* _What the task requires_
Repeat the data in full and exactly. Leave the pictures out.
★ ★ ★ ★ ★
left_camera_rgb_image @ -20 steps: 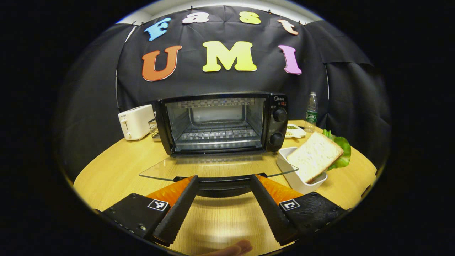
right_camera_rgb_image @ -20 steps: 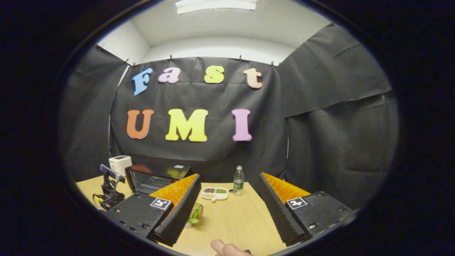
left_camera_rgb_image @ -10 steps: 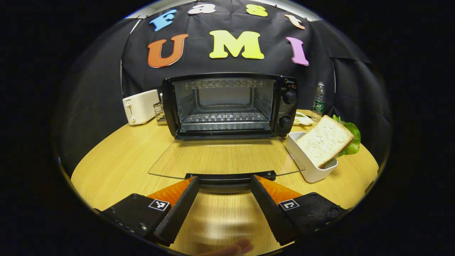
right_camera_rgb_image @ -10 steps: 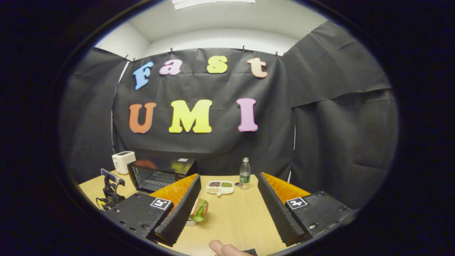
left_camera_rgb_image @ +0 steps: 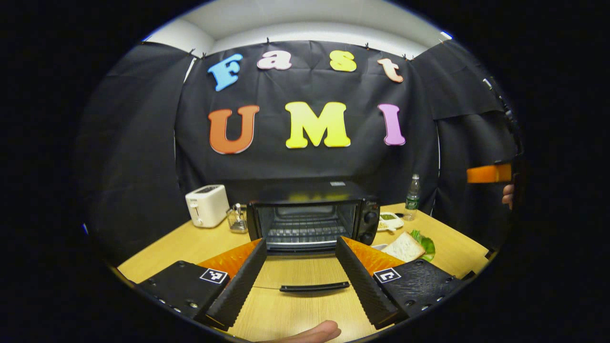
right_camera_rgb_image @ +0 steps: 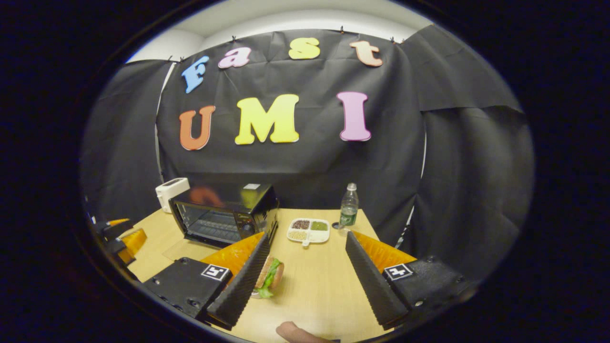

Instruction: Open the electric oven with the left hand, put the food in, and close the electric oven.

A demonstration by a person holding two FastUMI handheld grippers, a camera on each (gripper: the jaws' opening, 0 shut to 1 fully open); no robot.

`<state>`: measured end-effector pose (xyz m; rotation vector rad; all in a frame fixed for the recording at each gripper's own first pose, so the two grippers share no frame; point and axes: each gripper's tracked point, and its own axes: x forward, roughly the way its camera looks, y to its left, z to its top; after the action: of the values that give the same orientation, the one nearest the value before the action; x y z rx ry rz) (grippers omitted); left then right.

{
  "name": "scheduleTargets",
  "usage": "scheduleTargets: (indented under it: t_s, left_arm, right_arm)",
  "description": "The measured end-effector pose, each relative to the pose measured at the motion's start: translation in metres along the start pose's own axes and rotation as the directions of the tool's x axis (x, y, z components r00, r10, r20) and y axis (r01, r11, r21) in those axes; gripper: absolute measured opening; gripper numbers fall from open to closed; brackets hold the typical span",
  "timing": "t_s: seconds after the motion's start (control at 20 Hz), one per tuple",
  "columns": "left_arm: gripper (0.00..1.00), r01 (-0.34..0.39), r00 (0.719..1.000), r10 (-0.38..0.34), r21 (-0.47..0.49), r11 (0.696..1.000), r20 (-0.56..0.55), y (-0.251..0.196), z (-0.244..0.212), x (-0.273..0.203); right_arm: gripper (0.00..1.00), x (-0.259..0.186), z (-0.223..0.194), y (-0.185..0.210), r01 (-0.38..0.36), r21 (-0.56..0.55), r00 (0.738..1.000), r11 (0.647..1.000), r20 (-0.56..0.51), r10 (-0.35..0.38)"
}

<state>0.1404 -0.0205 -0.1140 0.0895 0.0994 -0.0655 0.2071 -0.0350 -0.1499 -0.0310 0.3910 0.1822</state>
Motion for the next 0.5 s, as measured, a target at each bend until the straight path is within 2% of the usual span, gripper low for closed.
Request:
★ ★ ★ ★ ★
* _Final answer_
left_camera_rgb_image @ -20 steps: 
right_camera_rgb_image @ -20 steps: 
left_camera_rgb_image @ -10 steps: 
right_camera_rgb_image @ -10 steps: 
left_camera_rgb_image @ +0 steps: 
right_camera_rgb_image @ +0 steps: 

Instruction: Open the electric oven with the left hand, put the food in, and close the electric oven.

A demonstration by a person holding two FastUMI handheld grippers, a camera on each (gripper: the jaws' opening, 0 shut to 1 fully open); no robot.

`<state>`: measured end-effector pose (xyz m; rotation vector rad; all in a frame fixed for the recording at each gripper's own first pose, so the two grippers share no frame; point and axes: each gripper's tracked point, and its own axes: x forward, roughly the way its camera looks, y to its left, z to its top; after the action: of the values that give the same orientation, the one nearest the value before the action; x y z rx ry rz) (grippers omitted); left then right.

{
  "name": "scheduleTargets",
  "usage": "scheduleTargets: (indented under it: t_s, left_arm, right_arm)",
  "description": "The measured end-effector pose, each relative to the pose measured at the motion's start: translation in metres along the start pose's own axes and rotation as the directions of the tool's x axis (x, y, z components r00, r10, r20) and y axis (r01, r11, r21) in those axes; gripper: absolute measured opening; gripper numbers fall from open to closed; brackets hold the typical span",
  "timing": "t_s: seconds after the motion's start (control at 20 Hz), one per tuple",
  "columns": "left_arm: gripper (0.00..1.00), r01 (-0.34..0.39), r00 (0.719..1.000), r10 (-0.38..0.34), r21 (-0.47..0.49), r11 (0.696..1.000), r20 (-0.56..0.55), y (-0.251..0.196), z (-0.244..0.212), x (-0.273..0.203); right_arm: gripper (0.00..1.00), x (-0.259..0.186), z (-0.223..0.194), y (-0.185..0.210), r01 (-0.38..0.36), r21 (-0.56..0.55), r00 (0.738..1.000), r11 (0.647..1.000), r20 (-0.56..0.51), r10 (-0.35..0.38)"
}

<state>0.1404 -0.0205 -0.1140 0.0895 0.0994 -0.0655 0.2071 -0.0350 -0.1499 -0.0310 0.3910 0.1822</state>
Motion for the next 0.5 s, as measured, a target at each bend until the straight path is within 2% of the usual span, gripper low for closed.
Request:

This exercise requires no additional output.